Charles Foran: In Fahrenheit 451, a woman self-immolates with her forbidden home library rather than watch the books be burned. The novel suggests that books are where ideas, history, even human consciousness get stored. Is their status different in the digital age?

John Ralston Saul: You look around the world in 2013 and you say: How many prime ministers or presidents are in prison? One or two. How many generals or bankers? Two or three. But how many writers? 850 or so. Plus, the new fashion is, Dont torture or imprison the writers, just kill them. PEN tracks dozens killed every year. Books, words, are more powerful than ever, and more frightening to those in power.

Foran: And yet the perception is that other forms of expression, in particular those associated with digital technologies, now dominate. Are you sure books are still worth dying for?

Saul: We shouldnt obsess about the book in its traditional form. People are always saying its the end of the Gutenberg era. More to the point, its a return to an oral era. The Gutenberg galaxy was about the written word. At its best, the digital era is part of the rediscovery of the oral. At its worst, its a Kafkaesque victory of the bureaucratic over the imagination.

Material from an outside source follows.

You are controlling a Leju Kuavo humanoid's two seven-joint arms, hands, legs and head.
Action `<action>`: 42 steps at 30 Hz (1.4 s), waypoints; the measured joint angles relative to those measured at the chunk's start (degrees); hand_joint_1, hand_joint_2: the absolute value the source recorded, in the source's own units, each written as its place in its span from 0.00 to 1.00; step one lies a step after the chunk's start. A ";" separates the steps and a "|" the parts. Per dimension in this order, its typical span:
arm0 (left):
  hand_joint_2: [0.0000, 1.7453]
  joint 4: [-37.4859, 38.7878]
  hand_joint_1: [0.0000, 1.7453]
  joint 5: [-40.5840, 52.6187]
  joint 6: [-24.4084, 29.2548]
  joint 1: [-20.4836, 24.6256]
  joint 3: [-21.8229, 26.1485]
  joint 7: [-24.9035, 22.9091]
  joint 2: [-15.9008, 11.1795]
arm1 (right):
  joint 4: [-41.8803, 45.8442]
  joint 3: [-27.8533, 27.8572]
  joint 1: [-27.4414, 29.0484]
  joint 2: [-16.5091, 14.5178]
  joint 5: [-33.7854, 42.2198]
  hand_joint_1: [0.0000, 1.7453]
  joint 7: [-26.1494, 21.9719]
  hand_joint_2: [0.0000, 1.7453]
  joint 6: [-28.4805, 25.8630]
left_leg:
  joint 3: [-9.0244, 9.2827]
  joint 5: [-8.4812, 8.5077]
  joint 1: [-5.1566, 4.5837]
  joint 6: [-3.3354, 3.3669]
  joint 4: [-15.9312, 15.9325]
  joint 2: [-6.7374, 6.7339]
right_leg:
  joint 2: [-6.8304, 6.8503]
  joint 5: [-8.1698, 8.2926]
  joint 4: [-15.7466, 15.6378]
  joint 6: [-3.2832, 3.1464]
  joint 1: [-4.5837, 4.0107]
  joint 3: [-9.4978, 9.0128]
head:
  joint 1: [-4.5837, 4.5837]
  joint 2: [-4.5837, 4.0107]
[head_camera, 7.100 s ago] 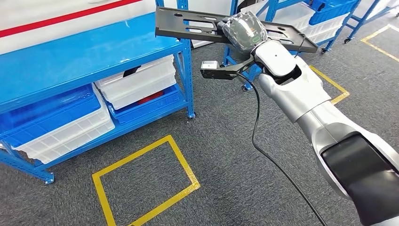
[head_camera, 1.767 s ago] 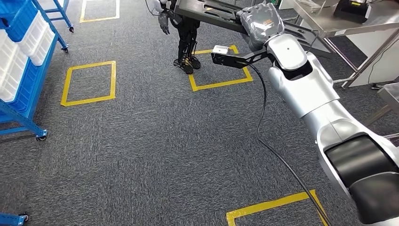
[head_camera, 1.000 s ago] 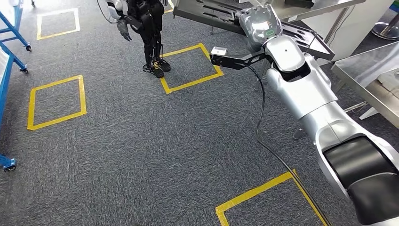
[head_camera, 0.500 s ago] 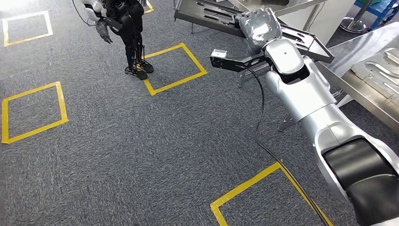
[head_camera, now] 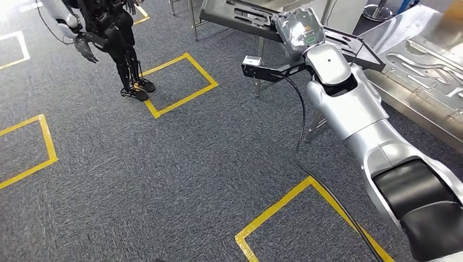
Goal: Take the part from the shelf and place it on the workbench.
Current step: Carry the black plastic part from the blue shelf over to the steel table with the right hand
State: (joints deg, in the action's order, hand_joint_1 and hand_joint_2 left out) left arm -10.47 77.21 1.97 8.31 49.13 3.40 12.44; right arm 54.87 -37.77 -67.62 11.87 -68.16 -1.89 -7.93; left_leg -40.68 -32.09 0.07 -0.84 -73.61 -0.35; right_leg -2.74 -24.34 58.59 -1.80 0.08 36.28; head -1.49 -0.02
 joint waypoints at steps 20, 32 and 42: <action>1.00 -0.02 0.00 0.34 -0.77 -0.16 0.08 0.20 -0.13 | -0.57 0.45 -0.28 0.18 -0.27 1.00 0.08 1.00 0.08 | 7.68 6.22 -0.04 0.95 16.32 -3.00 | 5.30 -0.40 -0.07 3.30 0.91 -0.21 | -0.01 0.00; 1.00 -0.02 0.00 0.45 -0.97 -0.12 0.11 0.05 -0.53 | -0.53 0.59 -0.29 0.69 -0.15 1.00 -0.01 1.00 0.89 | 2.31 3.33 0.42 0.25 5.66 0.62 | -0.41 -0.29 -0.03 0.87 0.61 -0.23 | 0.00 0.00; 1.00 -0.02 0.00 0.38 -1.00 -0.14 0.13 0.02 -0.55 | -0.55 0.63 -0.08 1.08 -0.49 1.00 0.41 1.00 0.62 | 7.17 7.53 0.37 2.48 17.38 0.32 | 1.35 -5.08 8.93 3.12 0.72 4.81 | 0.01 0.00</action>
State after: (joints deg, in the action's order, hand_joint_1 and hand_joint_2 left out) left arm -10.49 77.59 0.97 8.16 49.27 3.42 11.89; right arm 54.31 -37.14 -67.70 12.95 -68.64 -1.48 -7.31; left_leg -33.51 -24.57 0.44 1.64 -56.22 -0.04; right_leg -1.40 -29.43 67.52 1.33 0.80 41.10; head -1.48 -0.02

Foran: A blogger or tweeter is at greater risk than a novelist or poet.

Saul: Certain governments are suggesting that bloggers and tweeters arent real writers, and so dont merit protection. A writer is anyone from a Nobel laureate to a debut blogger. They all get PENs attention.

Foran: I wonder about the attention span of digital culture itself, whether it is even built to house those ideas, preserve that history, contain that consciousness. Its too scattered and unfocused.

Saul: The danger is that the sophisticated managers of power can employ these uncertain new mechanisms to shut down freedom of expression. What were witnessing is a war between those who want to use the Internet for freedom and those who want to use it for financial gain, and/or to control.

Foran: Ron Deibert, head of Citizen Lab at the University of Toronto, talks about the exploding new cyber-industrial complex. Corporations, including Canadian ones, are selling governments cyberspace software that allows them to hack, spy and survey their citizens, sometimes by methods that are illegal within national jurisdictions. Theres big money in aiding and abetting oppression on the Net.